Sure, you are probably more educated about Social Security than the average Joe, but how much do you really know about Social Security? Take this Social Security quiz to test your knowledge. Let’s see how much you really know. Can you get 8 out of 12 correct? You’ll have to listen in to hear the answers. 

  1. If you take benefits before full retirement age, will those benefits be reduced for early filing?
  2. If you take benefits before full retirement age, will your Social Security benefits be reduced if you continue to work?
  3. Once you start collecting Social Security, your benefits will never change. True or false?
  4. If your spouse passes away, will you continue to receive both benefits? 
  5. Can your spouse receive benefits from your record if they have no individual earnings history?
  6. Does the money that you put into Social Security go into a specific account solely for you until you receive Social Security benefits?
  7. Under the current law, is 65 the full retirement age for Social Security?
  8. Could you claim Social Security benefits based on your ex-spouse?
  9. Could Social Security benefits be reduced for everyone in 2035 based on the current law?
  10. If you claim Social Security and have dependents age 18 or younger could they qualify for my Social Security benefits?
  11. Can you continue to get delayed retirement credit increases after age 70?
  12. Do you have to be a U.S. citizen to collect Social Security retirement benefits?

How do the dynamic withdrawal system and 4% rule compare?

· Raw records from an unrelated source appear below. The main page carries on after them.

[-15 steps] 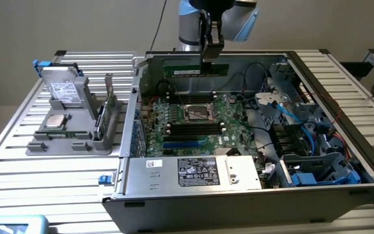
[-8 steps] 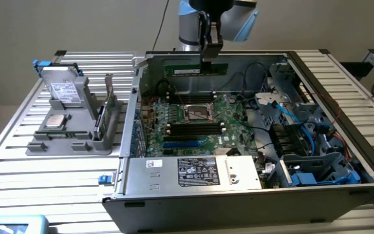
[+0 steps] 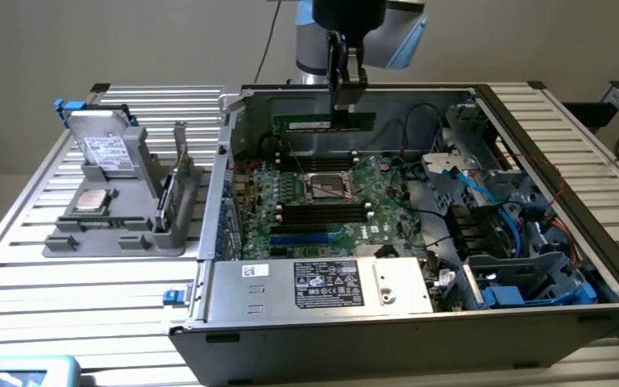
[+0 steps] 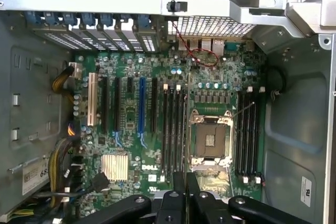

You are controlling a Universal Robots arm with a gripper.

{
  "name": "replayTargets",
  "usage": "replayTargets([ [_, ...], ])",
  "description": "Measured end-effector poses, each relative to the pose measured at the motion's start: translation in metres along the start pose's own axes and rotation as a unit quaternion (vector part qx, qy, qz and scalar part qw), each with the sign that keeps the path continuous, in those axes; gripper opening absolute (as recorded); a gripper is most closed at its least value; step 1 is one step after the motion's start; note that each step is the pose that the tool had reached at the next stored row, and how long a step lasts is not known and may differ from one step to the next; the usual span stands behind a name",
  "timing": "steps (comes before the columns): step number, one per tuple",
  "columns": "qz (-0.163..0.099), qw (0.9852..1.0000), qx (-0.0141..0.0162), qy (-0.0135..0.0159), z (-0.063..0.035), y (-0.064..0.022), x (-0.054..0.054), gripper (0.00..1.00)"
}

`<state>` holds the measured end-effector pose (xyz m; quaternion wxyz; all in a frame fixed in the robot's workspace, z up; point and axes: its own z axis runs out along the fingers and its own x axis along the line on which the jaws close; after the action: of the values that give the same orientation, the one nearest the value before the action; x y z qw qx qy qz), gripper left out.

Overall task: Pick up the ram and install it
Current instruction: 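Insert the ram into the slot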

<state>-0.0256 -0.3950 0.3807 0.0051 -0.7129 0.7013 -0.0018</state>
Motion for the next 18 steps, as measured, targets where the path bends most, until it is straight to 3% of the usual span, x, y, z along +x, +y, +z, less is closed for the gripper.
replayTargets([
  [5, 0.0, 1.0, 0.0, 0.0001, 0.0085, -0.0001, -0.001, 0.13],
  [7, 0.0, 1.0, -0.0001, 0.0024, 0.011, 0.0, -0.001, 0.13],
  [12, 0.0, 0.9998, -0.0003, 0.0193, 0.0145, -0.0002, -0.003, 0.13],
  [14, 0.0, 0.9998, -0.0003, 0.0197, 0.0159, -0.0002, -0.003, 0.13],
  [18, 0.002, 0.9999, -0.0002, 0.014, 0.0218, -0.0011, -0.003, 0.13],
])
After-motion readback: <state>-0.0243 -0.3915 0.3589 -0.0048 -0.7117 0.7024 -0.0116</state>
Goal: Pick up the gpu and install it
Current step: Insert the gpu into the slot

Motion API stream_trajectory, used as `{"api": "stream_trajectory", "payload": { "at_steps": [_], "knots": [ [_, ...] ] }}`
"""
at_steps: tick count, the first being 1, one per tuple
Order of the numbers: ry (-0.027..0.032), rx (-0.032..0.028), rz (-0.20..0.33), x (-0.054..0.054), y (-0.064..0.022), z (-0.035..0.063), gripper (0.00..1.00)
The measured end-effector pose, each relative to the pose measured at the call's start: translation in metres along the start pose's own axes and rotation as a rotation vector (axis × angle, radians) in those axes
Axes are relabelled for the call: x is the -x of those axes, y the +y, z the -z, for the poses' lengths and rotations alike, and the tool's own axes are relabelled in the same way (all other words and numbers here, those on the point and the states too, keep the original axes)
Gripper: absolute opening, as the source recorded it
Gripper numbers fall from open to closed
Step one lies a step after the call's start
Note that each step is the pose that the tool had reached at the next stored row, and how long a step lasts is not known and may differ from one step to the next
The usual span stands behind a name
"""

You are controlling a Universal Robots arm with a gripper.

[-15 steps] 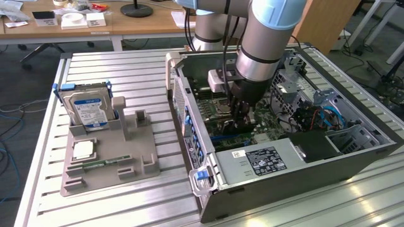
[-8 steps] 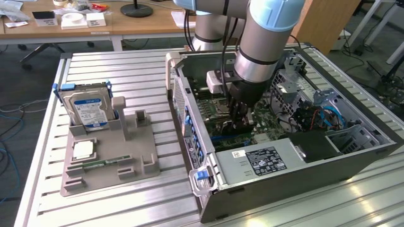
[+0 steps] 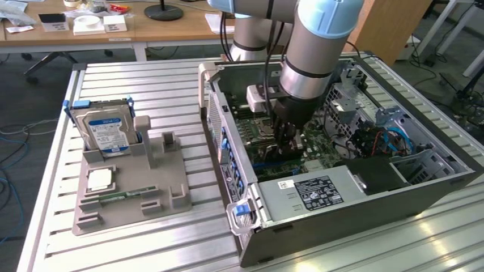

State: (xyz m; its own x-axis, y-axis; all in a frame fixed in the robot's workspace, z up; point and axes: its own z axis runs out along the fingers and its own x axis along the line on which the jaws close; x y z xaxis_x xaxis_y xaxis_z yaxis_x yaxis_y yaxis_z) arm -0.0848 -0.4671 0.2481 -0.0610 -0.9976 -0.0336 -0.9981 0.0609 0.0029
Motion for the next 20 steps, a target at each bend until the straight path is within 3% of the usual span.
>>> {"api": "stream_trajectory", "payload": {
  "at_steps": [13, 16, 20],
  "knots": [
    [0.0, 0.0, 0.0, 0.0008, 0.001, -0.0049, 0.27],
    [-0.0095, 0.0003, 0.0, 0.0009, 0.0012, -0.0051, 0.27],
    [-0.0105, 0.0006, 0.0, 0.0008, 0.001, -0.0048, 0.27]
  ]
}}
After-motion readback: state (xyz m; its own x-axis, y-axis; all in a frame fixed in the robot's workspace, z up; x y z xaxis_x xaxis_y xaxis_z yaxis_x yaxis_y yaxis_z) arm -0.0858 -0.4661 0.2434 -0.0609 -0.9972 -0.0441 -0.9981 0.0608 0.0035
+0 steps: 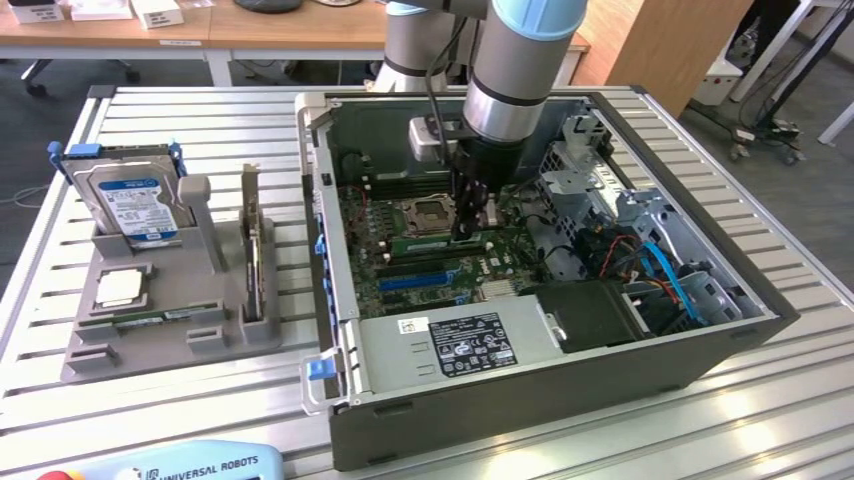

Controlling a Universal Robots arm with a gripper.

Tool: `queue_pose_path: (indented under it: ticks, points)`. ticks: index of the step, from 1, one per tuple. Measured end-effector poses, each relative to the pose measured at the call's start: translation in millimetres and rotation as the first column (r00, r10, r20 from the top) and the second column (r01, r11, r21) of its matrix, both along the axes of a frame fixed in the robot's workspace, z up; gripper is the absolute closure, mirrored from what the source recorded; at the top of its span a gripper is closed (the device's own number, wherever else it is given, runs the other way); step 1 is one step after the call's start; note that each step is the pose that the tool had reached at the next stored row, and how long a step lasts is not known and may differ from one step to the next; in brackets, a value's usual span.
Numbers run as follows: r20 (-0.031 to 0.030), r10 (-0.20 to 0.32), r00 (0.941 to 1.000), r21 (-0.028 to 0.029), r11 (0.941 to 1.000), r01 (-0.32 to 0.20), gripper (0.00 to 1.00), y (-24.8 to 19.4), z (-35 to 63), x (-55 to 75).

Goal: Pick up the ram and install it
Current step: 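Insert the ram into the slot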

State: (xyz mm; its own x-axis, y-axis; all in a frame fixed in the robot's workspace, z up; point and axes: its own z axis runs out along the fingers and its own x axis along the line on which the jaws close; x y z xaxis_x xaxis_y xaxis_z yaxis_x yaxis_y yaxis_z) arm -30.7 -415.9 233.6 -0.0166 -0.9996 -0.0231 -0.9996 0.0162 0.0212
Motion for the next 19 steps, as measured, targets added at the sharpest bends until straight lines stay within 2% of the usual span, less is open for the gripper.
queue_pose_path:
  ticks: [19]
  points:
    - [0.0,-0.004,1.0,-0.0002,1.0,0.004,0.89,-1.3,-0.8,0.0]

I’ve mentioned in the past that by using the 4% rule, 96% of the time people will have more money left over than when they started. Pete is curious about how the dynamic withdrawal system compares to that 4% rule. The 4% rule is easy to assess because you can look backward in time to analyze the data. With a dynamic withdrawal system, the amount of money left at the end would depend on your sequence of returns. Since the dynamic withdrawal system looks forward rather than back, there isn’t the same kind of data to assess. The difference between the two systems is that one is looking backward and the other is looking forward.

How to draw money from tax-deferred accounts and already taxed accounts

One listener has money in tax-deferred accounts as well as in accounts that have already been taxed. He is trying to decide the best way to withdraw money from these in retirement. My advice is to think about what you are trying to solve. Are you interested in paying taxes now or later? When would you prefer to have the least tax burden? It is also important to note that Roth conversions are very appealing right now.